A las 8:00 bajamos a desayunar, buen desayuno bastante completo con todo tipo de cosas: bollos, pan, embutido, cereales, fruta, yogurt, café, leche, zumo, mermeladas... Tras desayunar, estuvimos estudiando donde dejar el coche en la garganta. Las opciones que hay son:
1) Parking en la puerta de entrada, cuando sales de la garganta, tienes que ir andando hasta la entrada por un bosque. Hay un recorrido corto y otro largo.
2) P1 VINTGAR CENTRAL PARKING AREA LIP, donde sale un bus gratis cada 20 minutos para la entrada. Luego tienes que volver andando a la entrada y coger el bus de vuelta.
3) P3 es la mejor para los que quieran caminar poco. El P3 cuesta 5€ por 5h, pasa un bus a las horas en punto ( no son puntuales) que te lleva gratis a la entrada. La parada está a pleno sol (les importa muy poco el turismo), cuando llegó el bus, no todos pudieron subir. Lo mejor es que cuando sales de la garganta tienes un camino que en 20-25 min llegas al parking. Nosotros teníamos la entrada entre las 11:50 y las 12:10, a las 10.45 nos pusimos en la cola del bus y conseguimos subirmos. Los parquimetros no funcionan, hay que pagarle a los que llevan chaleco naranja. El bus tardó unos 40 minutos hasta la entrada a la garganta.

En verano, hay que sacar las entradas un día antes mínimo porque se agotan. A la garganta no puedes acceder hasta la hora que ponga en tu ticket, una vez que entras, te dan un casco de escalada que tienes que ponerte.

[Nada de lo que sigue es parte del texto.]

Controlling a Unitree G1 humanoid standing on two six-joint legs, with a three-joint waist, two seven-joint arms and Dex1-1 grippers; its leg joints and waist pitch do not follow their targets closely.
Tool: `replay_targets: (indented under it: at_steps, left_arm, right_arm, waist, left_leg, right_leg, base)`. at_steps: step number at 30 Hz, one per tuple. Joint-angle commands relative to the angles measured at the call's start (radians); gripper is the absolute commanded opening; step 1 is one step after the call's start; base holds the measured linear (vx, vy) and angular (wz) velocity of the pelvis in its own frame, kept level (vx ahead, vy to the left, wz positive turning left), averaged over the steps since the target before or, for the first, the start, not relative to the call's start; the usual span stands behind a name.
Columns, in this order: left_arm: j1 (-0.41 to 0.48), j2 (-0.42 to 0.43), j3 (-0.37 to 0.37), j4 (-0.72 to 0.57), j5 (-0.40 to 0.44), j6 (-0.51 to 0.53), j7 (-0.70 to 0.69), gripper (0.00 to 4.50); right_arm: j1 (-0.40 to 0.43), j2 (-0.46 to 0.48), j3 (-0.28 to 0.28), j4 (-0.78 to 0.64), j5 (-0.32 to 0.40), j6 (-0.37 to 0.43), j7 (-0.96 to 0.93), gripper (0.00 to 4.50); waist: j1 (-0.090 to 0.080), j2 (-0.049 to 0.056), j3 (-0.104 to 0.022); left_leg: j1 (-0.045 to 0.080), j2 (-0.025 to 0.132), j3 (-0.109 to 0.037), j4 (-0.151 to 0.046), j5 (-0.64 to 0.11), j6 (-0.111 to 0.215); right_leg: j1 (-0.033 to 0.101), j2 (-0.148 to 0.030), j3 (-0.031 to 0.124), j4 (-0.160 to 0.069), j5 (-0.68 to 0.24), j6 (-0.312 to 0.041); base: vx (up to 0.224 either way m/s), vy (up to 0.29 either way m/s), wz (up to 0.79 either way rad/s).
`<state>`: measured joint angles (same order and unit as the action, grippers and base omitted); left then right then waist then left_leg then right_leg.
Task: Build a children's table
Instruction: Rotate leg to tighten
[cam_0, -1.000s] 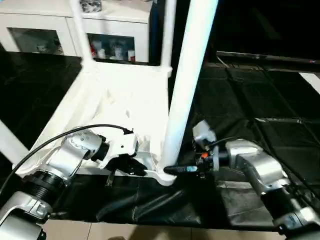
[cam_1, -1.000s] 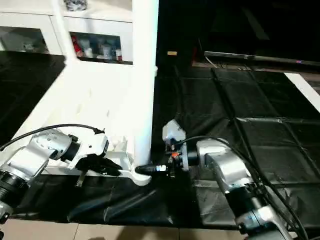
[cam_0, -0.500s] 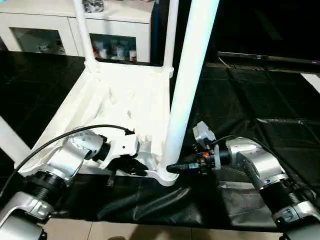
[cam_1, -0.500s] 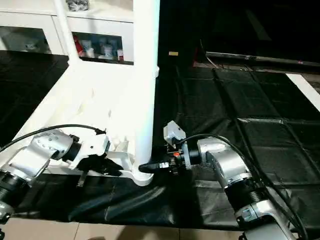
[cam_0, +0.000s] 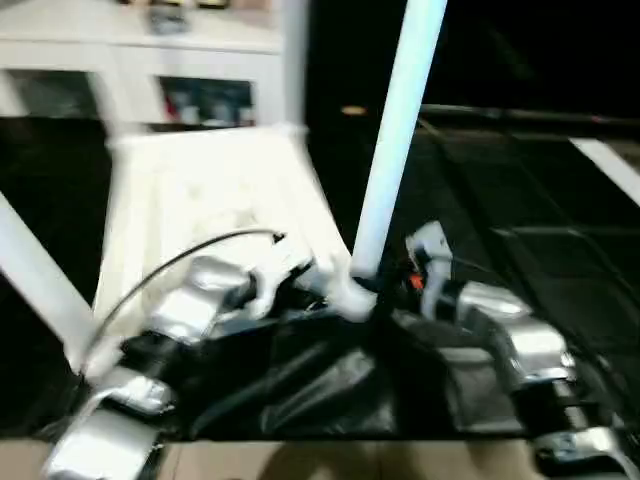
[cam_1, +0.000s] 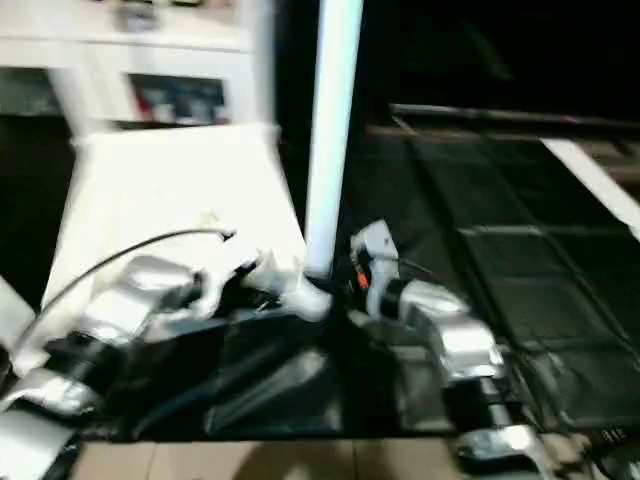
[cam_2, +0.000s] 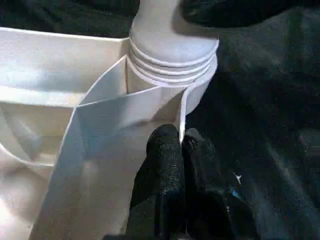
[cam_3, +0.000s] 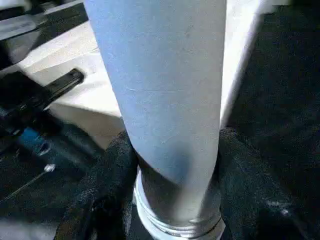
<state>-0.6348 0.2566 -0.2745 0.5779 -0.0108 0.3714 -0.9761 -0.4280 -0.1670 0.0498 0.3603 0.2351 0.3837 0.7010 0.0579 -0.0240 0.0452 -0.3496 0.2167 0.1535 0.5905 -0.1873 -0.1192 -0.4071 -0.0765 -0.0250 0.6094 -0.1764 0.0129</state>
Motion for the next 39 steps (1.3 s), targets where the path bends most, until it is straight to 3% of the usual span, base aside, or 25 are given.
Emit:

La garganta tiene un paseo cómodo sobre el río de color esmeralda con aguas transparentes, donde se pueden ver las truchas. Se recorre sin ningún problema, salvo tener cuidado de no resbalar en las rocas húmedas. Con llevar calzado antideslizante y agua, es suficiente. Nosotros tardamos 1h en recorrer la garganta, eso si, el camino hasta el parking es cuesta arriba y con el calor se hace un poco más complicada. Pero todo el mundo para volver tiene que subir desde el río.

Una vez en el coche, nos fuimos a comer al cercano Gostilna Jurč, donde llegamos sobre la 13:15h. Buen sitio para comer tras visitar la garganta Vintgar, eso sí, no esperes un servicio rápido. De todas maneras como llegas cansado, el rato que te tiras para comer, te sirve para recuperarte, además la terraza es muy agradable si no te importan las avispas. Tres platos y 3 bebidas por 42,30€.

A las 15h salimos para Bled, al que llegamos tras 30 minutos. Intentamos aparcar en el parking del camping de Bled, pero un hombre cortaba la carretera con un cartel de parking lleno. Así que lo dejamos en el parking que en Maps aparece como Pristava, parking carísimo que es la alternativa al del camping si vas a ver los miradores. Luego fuimos por la carretera hacia el inicio de la subida a los miradores, en Maps está marcada como Mala Osojnica Trailhead. Nosotros elegimos el que menos tiempo de subida indicaba, el de Ojstrica, la subida se va complicando cuando aparecen la piedras sueltas y sobre todo en su última parte donde tienes que subir por las rocas agarrado a un cable de acero. Son unos 20 minutos de subida, pero las vistas lo merecen. Hay que llevar calzado cómodo y agua.

A las 17h estabamos de vuelta en el parking para que no se nos pasaran las 2 horas. Cogimos el coche y nos fuimos al parking de los trineos de verano. En Maps viene como Summer Tobogganning. Compramos una entrada para una subida en telesilla y bajada en trineo (12€). Estuvimos tentados de sacar varias, menos mal, porque según llegamos arriba, empezó a tronar. Cuando bajamos habían cerrado la atracción por malas condiciones meteorológicas.

Cogimos el coche y bajo la tormenta fuimos a Radovljica, a donde llegamos en 40 minutos. Eran las 18:45 y dejó de llover. Afortunadamente se había acabado la ORA y se podía aparcar sin pagar. Vimos rápidamente Radovljica, poque es bastante pequeño y no fue como lo esperabamos. Nos sentamos a tomar unas radlers y refresco en la calle principal.

A las 20h fuimos a cenar a uno de los pocos sitios abiertos a esas horas, Baffi House Of Pizza. Buena pizzeria con una terraza superagradable para cenar, mientras cenamos cayó otra tormenta. Cuando ibamos en el coche para buscar una heladería, cayó un rayo que levantó una nube de polvo. El único sitio abierto a esas horas un día laborable fue la cafetería Radovljica, donde nos tomamos unos helados muy del montón. A las 21:40 estabamos en la Pensión, donde no había sitio libre para aparcar, así que tuvimos que dejarlo donde menos estorbaba para que pudieran salir los coches.